Verbatim copy, images omitted: return the full listing.

++++++++

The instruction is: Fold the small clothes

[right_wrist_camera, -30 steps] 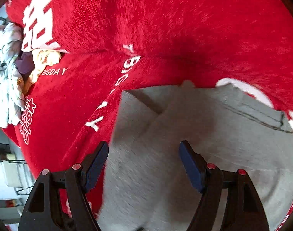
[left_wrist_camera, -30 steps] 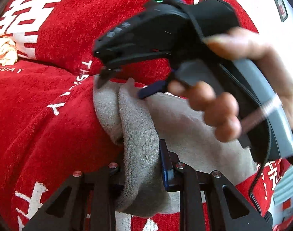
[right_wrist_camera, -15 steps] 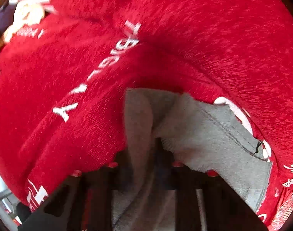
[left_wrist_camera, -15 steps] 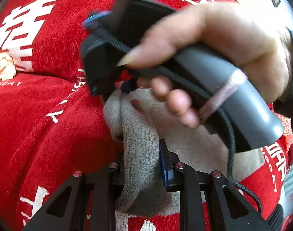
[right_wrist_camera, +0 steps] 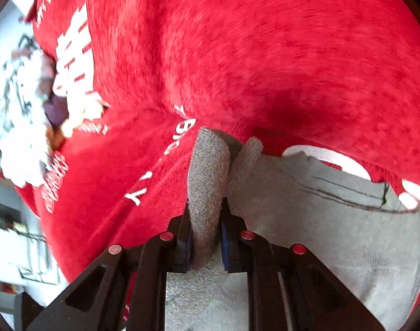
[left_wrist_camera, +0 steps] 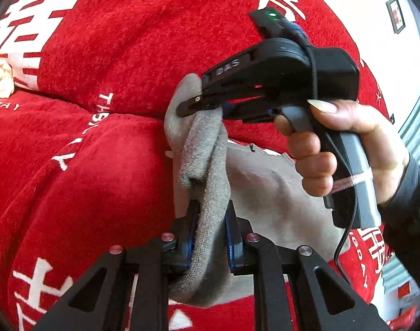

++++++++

The completed task >>
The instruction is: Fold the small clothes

[right_wrist_camera, -30 steps] 
[left_wrist_camera, -30 steps] 
[right_wrist_camera, -15 steps] 
[left_wrist_camera, -15 steps] 
[right_wrist_camera, +0 steps] 
[left_wrist_camera, +0 steps] 

What appears above is the complete answer.